Read through the data and report every line in which the word "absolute" occurs.

+-------+

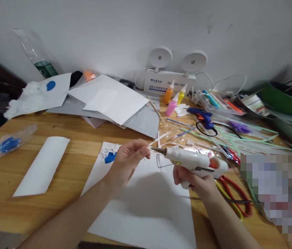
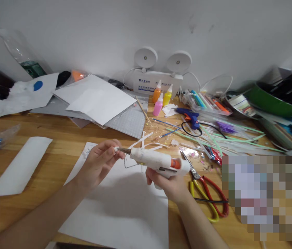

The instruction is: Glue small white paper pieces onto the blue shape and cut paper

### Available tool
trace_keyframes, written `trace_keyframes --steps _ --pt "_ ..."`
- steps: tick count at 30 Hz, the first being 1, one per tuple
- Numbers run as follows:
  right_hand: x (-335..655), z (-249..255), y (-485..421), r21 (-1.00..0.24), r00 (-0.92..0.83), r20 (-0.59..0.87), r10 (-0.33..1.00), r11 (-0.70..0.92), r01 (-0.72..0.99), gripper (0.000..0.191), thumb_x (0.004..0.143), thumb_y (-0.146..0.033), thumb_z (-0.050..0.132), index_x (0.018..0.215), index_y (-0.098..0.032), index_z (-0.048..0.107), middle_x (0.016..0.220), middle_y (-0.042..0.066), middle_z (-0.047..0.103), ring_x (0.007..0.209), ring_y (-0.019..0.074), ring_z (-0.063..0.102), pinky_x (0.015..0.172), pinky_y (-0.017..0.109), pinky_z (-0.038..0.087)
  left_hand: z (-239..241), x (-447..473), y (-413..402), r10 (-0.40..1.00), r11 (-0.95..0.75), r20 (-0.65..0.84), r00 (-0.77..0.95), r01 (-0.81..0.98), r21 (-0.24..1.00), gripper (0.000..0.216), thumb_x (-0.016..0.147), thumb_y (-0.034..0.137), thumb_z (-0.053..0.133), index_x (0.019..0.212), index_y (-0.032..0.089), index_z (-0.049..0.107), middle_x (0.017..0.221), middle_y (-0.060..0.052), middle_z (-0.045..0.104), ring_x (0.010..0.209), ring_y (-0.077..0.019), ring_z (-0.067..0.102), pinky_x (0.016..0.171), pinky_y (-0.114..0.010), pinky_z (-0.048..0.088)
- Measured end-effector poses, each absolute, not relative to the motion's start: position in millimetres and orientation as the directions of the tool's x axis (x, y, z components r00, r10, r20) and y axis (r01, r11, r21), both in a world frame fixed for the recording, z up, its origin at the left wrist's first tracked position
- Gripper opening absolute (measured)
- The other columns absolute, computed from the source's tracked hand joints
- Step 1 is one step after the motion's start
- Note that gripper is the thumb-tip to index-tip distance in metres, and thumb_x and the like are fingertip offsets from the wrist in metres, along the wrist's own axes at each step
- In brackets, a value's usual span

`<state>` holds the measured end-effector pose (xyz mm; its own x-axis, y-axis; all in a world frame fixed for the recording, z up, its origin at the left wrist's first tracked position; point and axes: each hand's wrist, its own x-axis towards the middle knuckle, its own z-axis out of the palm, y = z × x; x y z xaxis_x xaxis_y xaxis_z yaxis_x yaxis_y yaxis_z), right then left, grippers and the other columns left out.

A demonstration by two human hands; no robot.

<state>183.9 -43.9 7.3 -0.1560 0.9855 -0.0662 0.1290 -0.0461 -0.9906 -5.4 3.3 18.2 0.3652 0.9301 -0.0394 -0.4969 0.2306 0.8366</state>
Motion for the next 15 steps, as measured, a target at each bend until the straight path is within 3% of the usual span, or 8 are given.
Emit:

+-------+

[Problem solution]
- Measured end-effector poses, each absolute, not relative to the motion's start: position in millimetres and orientation as the directions of the tool's x axis (x, y, z components r00, r10, r20) and y axis (r01, r11, r21), both in a world frame fixed for the recording, z up, its origin at the left wrist's first tracked position
- Gripper opening absolute (measured)
- The other columns absolute, computed from the source's tracked hand joints

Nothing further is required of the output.